Dalam Hening di Malam Sepi [Sepi 3]

14 3 0
                                    

Pukul 19.30 WIB
Lokasi: ???

Isya usai mereka tunaikan. Yudhis dan Izzat kembali berboncengan menaiki motor Yudhis; berniat menyusuri jalanan Sumenep; melewati malam Minggu; belum ada tujuan pasti.

"Jat, kayaknya bensinnya mau habis, deh." Yudhis mengingatkan.

"Oh, iya." Izzat setuju setelah melihat parameter menunjukkan demikian.

Pom bensin menjadi tempat persinggahan.

"Habis ini mau gantian aku yang nyetir, nggak?" tawar Yudhis.

"Gak usah, aku aja. Lagian mau aku atau kamu yang nyetir sama-sama melanggar hukum 'kan?"

Rupanya mereka sadar belum cukup umur untuk mendapat surat izin mengemudi.

"Nyetir motor aja melanggar hukum, apalagi nyetir hati orang," timpal Yudhis.

"Eh, eh, maksudnya gimana, tuh?" Izzat tersenyum jahil.

"Umm.. seperti memaksa orang lain melakukan apa yang tidak ingin mereka lakukan."

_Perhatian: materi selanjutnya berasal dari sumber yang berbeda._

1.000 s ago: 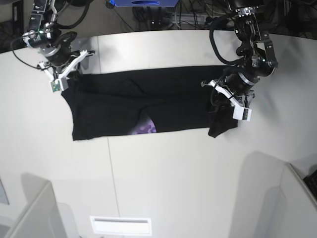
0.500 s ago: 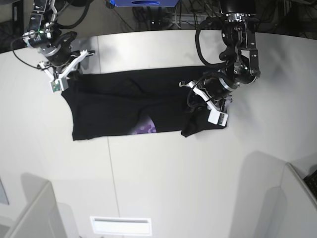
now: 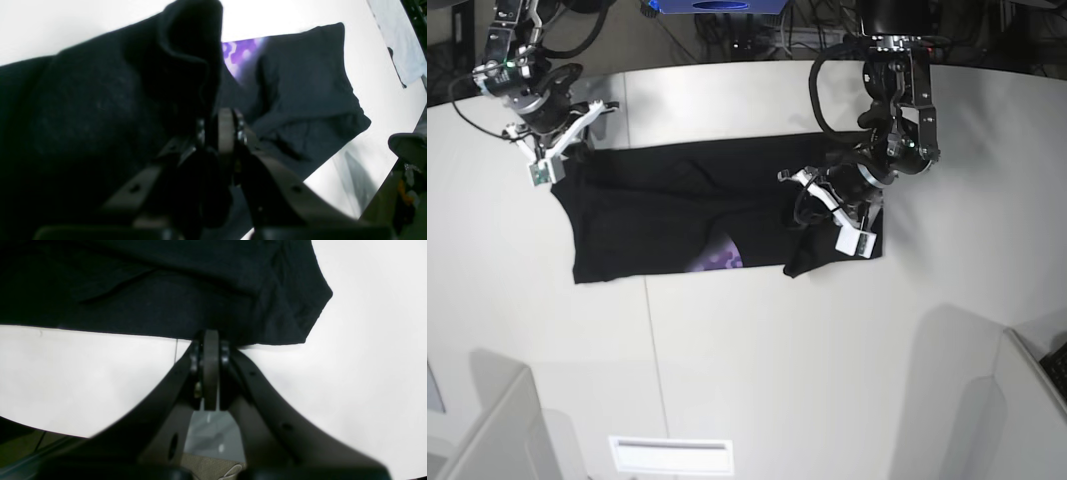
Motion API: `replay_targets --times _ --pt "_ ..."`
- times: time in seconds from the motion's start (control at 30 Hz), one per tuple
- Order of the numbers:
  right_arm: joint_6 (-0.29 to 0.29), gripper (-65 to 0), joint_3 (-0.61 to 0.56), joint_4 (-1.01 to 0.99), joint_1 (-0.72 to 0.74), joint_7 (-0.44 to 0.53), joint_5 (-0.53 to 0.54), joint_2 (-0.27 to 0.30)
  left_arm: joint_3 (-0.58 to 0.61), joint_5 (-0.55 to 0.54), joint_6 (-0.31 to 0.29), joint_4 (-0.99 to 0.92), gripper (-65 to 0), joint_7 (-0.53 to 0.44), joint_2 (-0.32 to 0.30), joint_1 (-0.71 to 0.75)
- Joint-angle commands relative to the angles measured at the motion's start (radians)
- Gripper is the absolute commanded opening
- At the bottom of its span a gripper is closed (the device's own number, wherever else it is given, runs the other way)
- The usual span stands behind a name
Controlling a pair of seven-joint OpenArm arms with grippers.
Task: Fold the T-shirt properly
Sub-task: 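Fold the strip end with the left gripper toward the right gripper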
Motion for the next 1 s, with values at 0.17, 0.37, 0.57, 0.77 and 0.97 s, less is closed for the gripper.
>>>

"Oh, kamu sekarang merasa terpaksa?"

"Aku enggak bilang gitu, lho. Ngerasa, ya?"

"Maksa!" umpat Izzat yang diikuti tawa keduanya

Bensin selesai diisi. Sebelum melanjutkan perjalanan, Izzat menyempatkan diri mengecek telepon selulernya. Ada pesan dari Izzati.

Izzat, aku pergi sama teman-teman. Kalau kamu pulang duluan, kuncinya ada di dalam sepatu.

Remaja labil itu masih enggan membalasnya.

*

Pukul 20.30 WIB
Lokasi: ???

"Jat, udah malam, kita mau tidur di mana?" tanya Yudhis sambil menepuk pundak Izzat.

Izzat masih fokus menatap jalanan. Namun otaknya mulai berpikir. Mau cari hotel, tidak mungkin, itu terlalu mahal untuk sebuah rencana pelarian. Mau menginap di rumah teman, jangan, nanti mengganggu quality time mereka dengan keluarga. Mau cari tempat indekos, memang ada kos-kosan buat semalam. Tunggu, sepertinya Izzat ingat salah satu temannya yang indekos di dekat sekolah.

"Numpang di tempat Dhani, gimana?" usul Izzat sambil melirik Yudhis lewat kaca spion.

"Dhani bukannya pulang ke Sapeken? Tadi saja izin nggak masuk, 'kan?"

"Iya, ya." Kalau tidak sedang mengemudi, rasanya Izzat ingin menepuk jidat.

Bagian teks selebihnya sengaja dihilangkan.